I'm barely on speaking terms with our 1-year old Lab, Pokey. That whole "Marley and Me" schtick is a bunch of malarkey. I have found zero benefit from this hellhound, save taking him for a walk.
Our walk, a mile's worth of laps around our development has been my gaming time. As I prepped to run The Pennywell Hangmen for the Cthulhu group, I used the walk to help memorize portions and run contingencies with numerous characters. It does help that the walks are usually after 9pm, so no one notices the man, with a dog, mumbling to himself.
Now that the scenario has united the different investigator factions, I've spent my walks filling in the blanks for the three months between scenarios, then prepping for the upcoming sessions. The next sessions appear to be less strenuous than Pennywell. It might be that we don't have a set play date or roster of attendees. It might also be that two of the experienced players who are wild cards probably won't be making the game (new dad syndrome). Of course the new group members could easily double my headaches, but I'm not laying that down as a challenge.

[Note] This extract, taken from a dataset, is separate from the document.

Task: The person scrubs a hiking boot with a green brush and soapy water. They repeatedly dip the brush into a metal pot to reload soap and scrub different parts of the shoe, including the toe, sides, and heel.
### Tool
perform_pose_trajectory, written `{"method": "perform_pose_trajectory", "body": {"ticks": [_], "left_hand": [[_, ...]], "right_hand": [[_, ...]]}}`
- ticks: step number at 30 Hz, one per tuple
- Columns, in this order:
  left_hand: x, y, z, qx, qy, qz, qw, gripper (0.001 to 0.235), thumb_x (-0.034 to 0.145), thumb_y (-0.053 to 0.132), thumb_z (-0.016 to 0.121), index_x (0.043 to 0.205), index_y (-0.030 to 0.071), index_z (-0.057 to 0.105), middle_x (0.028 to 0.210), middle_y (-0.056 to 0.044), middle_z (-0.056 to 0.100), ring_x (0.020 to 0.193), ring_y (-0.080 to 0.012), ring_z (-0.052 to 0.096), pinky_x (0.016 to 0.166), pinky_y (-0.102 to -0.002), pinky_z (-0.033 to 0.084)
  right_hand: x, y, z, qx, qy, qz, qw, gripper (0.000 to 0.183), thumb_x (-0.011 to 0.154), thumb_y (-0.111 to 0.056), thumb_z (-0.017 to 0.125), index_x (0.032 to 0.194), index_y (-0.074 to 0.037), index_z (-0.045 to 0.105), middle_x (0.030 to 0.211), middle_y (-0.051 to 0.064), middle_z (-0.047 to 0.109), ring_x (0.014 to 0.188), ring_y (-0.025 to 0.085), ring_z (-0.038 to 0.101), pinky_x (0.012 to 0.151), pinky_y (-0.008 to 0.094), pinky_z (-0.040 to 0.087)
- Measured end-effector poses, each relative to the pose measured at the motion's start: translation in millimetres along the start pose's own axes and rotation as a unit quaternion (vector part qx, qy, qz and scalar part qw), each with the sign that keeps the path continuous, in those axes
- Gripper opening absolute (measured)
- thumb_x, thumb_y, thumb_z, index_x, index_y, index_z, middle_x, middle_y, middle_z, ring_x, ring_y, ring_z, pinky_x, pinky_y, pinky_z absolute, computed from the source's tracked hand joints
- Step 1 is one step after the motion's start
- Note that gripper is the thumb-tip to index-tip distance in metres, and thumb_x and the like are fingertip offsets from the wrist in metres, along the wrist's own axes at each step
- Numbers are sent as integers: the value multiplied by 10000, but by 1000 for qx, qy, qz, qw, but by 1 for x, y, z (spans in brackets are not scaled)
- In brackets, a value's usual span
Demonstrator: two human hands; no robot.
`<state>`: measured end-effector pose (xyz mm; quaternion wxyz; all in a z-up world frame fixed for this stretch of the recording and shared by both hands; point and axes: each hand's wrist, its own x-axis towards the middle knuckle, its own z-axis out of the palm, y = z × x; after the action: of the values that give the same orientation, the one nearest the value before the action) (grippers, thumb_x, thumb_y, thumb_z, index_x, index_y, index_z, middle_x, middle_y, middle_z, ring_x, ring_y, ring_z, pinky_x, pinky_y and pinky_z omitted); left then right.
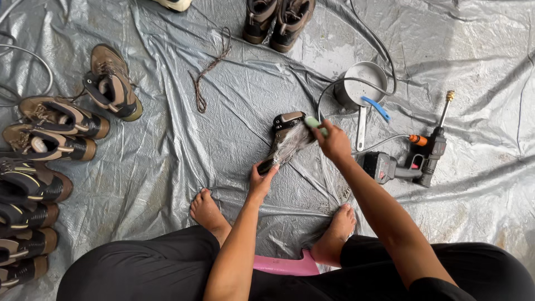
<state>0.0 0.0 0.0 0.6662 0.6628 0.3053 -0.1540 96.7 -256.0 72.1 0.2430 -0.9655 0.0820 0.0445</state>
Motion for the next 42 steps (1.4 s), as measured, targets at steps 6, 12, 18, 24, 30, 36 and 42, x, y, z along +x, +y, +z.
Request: {"method": "perform_pose_trajectory", "body": {"ticks": [6,12,18,24,30,36,42], "left_hand": [[3,-8,0,4,-2,3,1000,866,752,476,1001,1392,41,612,1216,-234,666,1176,-330,686,1003,-427,551],[-3,4,2,-15,-1,8,1000,820,758,426,1012,1363,29,627,1176,-211,667,1130,-296,674,981,-408,551],[7,2,-9,-52,-35,-57,996,921,725,417,1041,1422,41,571,1167,-177,643,1107,-287,678,1027,-453,536],[14,-6,-8,-100,-107,-125,981,879,777,377,1010,1415,98,473,1091,-181,700,1028,-300,743,982,-464,548],[14,-6,-10,-120,-106,-119,980,761,852,400,961,1394,85,529,1266,-273,672,1222,-416,695,1076,-532,497],[6,16,-9,-157,-112,-116,974,698,876,362,938,1376,32,580,1348,-292,656,1286,-422,650,1133,-565,443],[9,3,4,-193,-87,-122,970,536,852,326,928,1201,63,617,1102,-122,713,1036,-281,731,986,-427,581]], "right_hand": [[-86,-57,28,29,-30,-180,983,172,992,-409,706,1110,-285,685,937,96,742,830,369,766,713,500,623],[5,14,-18,4,-1,85,996,292,1004,-532,711,1132,-270,724,1003,223,770,1007,459,751,913,573,585],[58,80,-88,4,53,142,988,349,1006,-496,700,1265,-277,619,999,248,752,1060,489,719,948,583,535],[118,131,-72,-64,16,135,989,337,953,-479,756,1259,-353,689,967,204,767,1036,450,744,936,541,562],[157,146,-36,-68,-60,168,982,322,933,-487,700,1210,-329,740,1102,223,766,1146,429,714,981,545,557],[25,-27,-77,123,-14,108,986,299,1092,-367,567,1348,-212,570,1219,398,682,1207,585,634,1064,668,477],[-93,-89,-12,58,-127,-196,971,343,1029,-364,577,1361,-305,639,945,170,702,818,464,733,723,603,599]]}}
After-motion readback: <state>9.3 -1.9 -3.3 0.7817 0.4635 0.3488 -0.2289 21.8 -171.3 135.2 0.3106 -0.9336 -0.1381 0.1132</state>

After those topics got stale, I've moved on to what I've been calling "Post-1924.". The published campaigns start coming out, bigger secrets are revealed, and they will sit back and look fondly on how easy the previous scenarios are.
As I expanded the raving fantasy of getting multiple campaigns done thorough 1930, I realized I committed a cardinal sin of GMing: I had assumed certain PCs would survive to completion.
While my subconscious has good justification for this (experienced players, experienced investigators, great character stories), there is absolutely no way I could/should guarantee this occurs.
During my college AD&D game, I had a three PCs set up as "the chosen ones" for the eventual finale. It fit the theme of the campaign, but things fell apart when the one player just stopped playing and the other two died. If I can't/won't keep PCs alive in a D&D game, how can I even imagine PC survival in a game where they are just normal men and women, with slowly shredding psyches, fighting unspeakable horrors. Eventually some of them will get surrounded by cultists or turn left into a Shoggoth's mouths when they should have turned right. I want to give the PCs a fighting chance, but sometimes imminent disaster occurs, even if it's a 1% chance.
So now I must turn my attention back to "1924" and drop some plot may or may not develop, thanks to that whole possibility of getting eaten by a Shoggoth. Even then, I need to remember that this group has historically been good at creating amusing replacement characters. I just need the campaign glue to put them into place.